All of which brings me to a recent discussion I had with a Canadian poet. He believes that covers do matter, and when asked a question about his favourite books of 2006, he digressed to what he thought were the best covers of 2006. I thought his response irrelevant –for the stated reasons- and he wrote back to assert that, on his shelves, he ‘always’ had room for beautifully designed books. I told him that my shelves only stock good and useful books- the rest go to ground.
So we disagreed. That might have been the end of it. But then he made the shocking –to me- admission that he hadn’t read that much poetry this year (remember, this is a Canadian poet) in his capacity as proprietor of a Canadian website dedicated to reviewing Canadian books. So he avoided answering the question about which books were the best of 2006 because he was ignorant and instead felt qualified only to deal in their covers. This harkens back to the early developmental stage- most of us get past the this-book-pretty stage and move on to greater inquisitions, like that of content.
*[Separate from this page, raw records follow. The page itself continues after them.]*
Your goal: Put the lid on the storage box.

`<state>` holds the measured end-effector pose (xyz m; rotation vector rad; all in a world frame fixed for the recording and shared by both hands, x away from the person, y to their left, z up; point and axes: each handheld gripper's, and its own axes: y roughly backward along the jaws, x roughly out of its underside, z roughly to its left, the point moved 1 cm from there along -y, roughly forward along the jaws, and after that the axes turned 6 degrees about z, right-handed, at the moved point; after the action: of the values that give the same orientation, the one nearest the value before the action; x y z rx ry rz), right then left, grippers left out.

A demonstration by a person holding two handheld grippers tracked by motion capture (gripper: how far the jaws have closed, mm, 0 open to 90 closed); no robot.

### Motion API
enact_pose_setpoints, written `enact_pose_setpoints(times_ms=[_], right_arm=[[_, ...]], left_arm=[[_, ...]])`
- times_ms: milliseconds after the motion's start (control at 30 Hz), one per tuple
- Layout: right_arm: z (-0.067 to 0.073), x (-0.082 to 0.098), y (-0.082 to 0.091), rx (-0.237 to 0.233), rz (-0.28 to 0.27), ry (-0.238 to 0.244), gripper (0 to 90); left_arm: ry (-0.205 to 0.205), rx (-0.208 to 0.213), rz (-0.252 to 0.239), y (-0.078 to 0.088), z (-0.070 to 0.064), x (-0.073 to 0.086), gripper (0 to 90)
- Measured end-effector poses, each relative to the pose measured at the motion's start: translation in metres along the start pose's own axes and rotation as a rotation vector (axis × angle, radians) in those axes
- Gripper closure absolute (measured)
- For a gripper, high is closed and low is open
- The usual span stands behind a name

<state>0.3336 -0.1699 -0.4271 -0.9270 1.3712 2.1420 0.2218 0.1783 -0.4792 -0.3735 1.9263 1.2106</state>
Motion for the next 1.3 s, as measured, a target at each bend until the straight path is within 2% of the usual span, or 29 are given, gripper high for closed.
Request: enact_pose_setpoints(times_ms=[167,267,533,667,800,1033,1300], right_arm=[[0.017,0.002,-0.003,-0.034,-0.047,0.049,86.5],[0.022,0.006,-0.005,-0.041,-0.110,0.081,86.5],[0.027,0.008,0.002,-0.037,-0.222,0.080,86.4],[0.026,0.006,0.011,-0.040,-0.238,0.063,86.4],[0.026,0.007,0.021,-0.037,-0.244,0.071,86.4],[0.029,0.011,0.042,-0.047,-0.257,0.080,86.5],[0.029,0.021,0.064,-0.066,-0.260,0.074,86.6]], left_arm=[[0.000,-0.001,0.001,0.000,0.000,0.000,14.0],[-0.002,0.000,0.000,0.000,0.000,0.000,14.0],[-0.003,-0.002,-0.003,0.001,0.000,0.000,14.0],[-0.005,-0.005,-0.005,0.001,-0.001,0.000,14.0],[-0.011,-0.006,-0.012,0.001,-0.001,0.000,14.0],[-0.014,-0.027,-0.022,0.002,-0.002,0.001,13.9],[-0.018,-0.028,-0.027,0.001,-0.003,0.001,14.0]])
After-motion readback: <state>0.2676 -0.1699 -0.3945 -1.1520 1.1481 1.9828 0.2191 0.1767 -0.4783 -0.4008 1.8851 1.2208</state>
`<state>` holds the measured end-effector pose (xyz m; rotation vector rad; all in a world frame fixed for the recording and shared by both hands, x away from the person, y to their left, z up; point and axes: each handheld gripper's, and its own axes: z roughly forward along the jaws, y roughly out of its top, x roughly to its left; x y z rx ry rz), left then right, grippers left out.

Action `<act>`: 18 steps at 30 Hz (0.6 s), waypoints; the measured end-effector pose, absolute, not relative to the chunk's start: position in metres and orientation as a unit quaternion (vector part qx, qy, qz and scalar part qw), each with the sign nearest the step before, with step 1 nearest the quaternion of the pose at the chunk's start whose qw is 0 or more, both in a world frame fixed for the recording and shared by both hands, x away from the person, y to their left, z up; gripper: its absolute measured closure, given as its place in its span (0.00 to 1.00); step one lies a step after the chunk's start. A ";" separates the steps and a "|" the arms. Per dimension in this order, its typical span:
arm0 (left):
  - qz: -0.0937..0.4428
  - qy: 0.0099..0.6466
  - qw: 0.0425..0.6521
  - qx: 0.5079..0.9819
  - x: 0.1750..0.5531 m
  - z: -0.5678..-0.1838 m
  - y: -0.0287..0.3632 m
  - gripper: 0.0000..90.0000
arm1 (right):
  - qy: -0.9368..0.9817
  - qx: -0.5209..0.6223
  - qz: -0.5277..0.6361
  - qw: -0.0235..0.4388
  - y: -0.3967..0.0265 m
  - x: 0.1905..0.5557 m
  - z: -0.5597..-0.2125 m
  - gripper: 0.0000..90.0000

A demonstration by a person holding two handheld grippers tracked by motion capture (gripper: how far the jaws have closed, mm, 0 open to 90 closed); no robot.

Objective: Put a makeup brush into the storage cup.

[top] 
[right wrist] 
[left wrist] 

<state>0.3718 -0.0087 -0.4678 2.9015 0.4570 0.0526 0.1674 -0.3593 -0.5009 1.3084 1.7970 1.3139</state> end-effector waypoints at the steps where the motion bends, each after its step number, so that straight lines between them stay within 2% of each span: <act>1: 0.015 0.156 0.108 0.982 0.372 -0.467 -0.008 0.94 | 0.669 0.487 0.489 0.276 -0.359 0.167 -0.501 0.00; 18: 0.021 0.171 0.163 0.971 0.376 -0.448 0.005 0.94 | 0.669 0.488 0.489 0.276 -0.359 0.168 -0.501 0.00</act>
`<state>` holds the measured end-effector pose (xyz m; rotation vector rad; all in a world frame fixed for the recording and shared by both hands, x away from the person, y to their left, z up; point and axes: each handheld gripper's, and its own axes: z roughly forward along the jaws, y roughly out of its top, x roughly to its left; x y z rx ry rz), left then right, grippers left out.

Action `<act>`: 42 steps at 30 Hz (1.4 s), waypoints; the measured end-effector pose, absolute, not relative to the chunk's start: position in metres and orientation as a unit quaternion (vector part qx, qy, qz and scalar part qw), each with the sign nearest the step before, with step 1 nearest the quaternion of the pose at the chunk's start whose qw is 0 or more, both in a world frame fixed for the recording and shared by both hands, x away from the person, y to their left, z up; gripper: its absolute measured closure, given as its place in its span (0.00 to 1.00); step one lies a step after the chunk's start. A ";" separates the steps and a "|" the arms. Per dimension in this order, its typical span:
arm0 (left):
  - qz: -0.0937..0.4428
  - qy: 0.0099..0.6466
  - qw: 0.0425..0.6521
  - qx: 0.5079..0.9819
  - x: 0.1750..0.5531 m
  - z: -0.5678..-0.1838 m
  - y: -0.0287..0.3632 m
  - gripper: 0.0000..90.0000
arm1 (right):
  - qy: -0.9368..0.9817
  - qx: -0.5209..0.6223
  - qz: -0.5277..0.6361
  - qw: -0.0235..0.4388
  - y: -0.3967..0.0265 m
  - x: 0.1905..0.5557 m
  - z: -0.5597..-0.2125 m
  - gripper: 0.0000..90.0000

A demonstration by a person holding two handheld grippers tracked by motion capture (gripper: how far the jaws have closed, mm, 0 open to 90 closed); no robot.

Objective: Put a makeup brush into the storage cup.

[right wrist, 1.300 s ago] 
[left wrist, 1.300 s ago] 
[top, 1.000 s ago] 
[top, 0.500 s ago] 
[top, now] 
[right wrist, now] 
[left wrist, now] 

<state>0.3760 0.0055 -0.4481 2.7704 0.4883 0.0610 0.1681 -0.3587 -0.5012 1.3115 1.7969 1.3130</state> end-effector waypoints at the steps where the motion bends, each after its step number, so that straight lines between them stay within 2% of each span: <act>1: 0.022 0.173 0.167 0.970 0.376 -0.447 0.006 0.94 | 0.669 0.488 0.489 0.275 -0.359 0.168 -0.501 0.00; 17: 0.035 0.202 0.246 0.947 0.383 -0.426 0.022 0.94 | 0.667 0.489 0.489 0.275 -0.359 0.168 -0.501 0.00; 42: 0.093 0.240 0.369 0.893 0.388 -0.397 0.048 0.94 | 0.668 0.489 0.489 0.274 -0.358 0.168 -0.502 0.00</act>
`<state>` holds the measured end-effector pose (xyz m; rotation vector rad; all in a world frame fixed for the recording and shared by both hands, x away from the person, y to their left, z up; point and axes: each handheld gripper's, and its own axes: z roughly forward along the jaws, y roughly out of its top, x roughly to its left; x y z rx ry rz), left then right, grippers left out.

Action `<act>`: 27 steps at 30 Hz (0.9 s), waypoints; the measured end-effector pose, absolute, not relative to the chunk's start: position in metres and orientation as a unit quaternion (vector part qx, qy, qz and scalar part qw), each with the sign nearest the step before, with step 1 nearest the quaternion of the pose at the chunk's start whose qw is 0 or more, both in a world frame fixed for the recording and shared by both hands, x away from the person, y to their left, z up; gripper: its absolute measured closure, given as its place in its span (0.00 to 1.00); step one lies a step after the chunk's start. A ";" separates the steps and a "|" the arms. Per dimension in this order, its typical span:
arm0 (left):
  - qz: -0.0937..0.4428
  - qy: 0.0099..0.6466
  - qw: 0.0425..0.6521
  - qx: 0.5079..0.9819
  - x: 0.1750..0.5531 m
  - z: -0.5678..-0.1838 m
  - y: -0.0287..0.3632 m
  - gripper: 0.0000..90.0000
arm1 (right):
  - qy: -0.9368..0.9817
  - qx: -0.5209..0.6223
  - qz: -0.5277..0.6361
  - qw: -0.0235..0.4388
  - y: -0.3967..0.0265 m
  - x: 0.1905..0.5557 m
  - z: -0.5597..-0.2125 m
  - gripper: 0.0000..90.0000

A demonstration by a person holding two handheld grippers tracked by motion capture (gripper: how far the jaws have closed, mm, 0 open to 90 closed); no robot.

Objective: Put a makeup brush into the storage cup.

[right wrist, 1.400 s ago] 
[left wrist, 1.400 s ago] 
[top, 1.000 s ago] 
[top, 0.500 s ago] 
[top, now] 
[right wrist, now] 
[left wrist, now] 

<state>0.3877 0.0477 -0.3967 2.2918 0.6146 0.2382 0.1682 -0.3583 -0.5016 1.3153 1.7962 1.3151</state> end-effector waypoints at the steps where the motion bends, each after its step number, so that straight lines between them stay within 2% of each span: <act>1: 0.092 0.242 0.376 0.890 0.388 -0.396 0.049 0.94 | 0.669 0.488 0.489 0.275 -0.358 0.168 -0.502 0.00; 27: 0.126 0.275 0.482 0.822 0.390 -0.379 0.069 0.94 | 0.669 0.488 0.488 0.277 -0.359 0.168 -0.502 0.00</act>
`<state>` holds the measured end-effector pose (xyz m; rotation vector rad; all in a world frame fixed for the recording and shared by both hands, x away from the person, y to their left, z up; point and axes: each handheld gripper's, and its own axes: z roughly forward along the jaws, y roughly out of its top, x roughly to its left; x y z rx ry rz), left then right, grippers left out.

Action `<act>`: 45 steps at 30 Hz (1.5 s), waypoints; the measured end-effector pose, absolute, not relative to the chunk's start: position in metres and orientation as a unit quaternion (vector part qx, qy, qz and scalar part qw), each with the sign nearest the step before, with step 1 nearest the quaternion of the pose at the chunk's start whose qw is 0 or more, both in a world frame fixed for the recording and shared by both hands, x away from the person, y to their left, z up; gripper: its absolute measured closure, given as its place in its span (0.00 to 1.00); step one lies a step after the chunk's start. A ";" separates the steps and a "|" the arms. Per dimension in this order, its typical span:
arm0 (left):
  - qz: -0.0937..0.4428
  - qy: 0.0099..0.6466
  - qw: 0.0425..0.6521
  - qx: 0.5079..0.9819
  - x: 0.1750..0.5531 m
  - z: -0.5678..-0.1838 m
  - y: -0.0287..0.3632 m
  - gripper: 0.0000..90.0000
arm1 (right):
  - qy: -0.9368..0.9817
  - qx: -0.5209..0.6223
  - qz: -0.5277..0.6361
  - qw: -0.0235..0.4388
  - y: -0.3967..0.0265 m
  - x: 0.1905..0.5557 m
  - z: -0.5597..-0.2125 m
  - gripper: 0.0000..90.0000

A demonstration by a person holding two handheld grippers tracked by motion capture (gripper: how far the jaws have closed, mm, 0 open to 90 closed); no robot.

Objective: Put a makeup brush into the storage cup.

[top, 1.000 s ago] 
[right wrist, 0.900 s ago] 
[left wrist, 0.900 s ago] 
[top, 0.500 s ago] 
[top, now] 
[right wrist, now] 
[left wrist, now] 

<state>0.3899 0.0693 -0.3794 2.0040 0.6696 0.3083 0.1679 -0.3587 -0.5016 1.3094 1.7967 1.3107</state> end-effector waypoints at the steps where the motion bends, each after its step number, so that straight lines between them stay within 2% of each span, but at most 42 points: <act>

Perhaps I shouldn’t be so surprised- not many people read poetry nowadays, but one might reasonably expect more from such a highly-placed person. Perhaps this is a symptom of something greater in our culture: a preference to regress, to stay in the books-as-artefacts stage, the Heather-Reisman stage, and not linger with the books-as-tools, as respositories-for-ideas, not for something you line your cabinet with but something you line your mind with. Books lose their dangerousness when viewed as merely “pretty.” Covers have a place- on the outsides of books. They are book-wrapping, not the event itself. It’s the substance of the book that’s substantial. Should we even mention covers in a review, when they are so unreliable in predicting the value of their contents?